[DATA BELOW]:
------------------------------
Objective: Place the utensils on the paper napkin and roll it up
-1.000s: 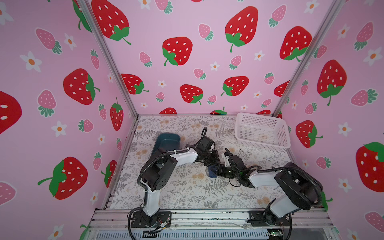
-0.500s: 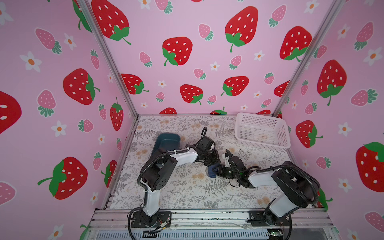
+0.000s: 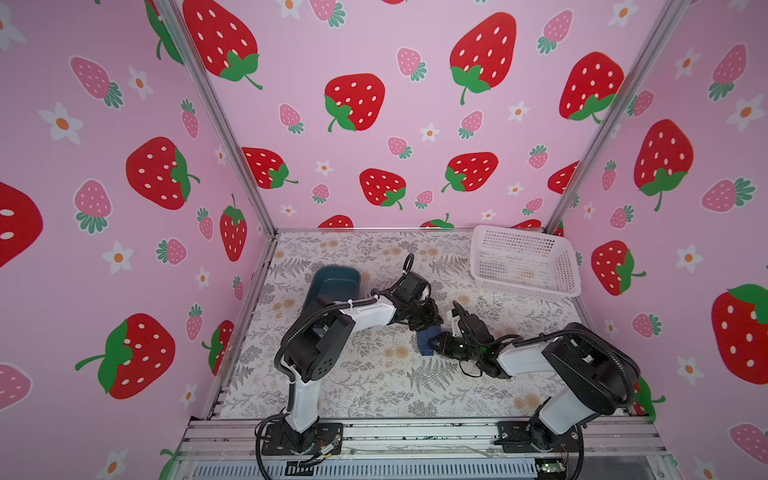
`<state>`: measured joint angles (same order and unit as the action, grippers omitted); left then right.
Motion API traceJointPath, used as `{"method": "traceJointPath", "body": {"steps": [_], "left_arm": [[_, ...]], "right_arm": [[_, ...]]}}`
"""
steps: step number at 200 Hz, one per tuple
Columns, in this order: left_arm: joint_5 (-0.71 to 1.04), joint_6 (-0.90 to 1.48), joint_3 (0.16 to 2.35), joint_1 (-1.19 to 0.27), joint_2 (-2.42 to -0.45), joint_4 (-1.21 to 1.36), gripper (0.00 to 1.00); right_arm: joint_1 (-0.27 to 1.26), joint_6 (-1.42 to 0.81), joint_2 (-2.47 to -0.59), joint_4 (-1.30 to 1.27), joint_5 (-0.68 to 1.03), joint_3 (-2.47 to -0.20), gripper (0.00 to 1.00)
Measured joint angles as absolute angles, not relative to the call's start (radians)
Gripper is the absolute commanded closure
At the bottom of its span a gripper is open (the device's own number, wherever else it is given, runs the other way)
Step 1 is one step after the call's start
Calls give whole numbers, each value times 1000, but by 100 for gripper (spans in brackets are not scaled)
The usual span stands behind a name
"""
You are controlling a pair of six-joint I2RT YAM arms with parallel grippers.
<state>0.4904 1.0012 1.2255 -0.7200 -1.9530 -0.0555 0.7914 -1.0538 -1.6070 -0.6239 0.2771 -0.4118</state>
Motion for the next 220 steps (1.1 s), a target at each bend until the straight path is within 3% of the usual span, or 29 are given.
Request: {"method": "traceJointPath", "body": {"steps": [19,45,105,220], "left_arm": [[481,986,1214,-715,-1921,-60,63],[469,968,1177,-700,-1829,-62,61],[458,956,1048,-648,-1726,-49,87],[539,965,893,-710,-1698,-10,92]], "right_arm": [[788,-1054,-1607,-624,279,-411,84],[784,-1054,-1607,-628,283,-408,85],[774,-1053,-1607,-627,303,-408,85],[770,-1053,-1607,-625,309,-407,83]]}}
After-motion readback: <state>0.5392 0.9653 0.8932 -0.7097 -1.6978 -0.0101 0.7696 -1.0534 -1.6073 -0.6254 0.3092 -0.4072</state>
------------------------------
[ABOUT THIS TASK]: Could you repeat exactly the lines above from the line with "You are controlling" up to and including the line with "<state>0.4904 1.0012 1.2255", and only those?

[ANSWER TO THIS TASK]:
You are controlling a pair of six-joint I2RT YAM arms with parallel grippers.
<state>0.4904 1.0012 1.2255 -0.7200 -1.9530 -0.0555 0.7914 -1.0538 -1.6070 -0.6239 0.2771 -0.4118</state>

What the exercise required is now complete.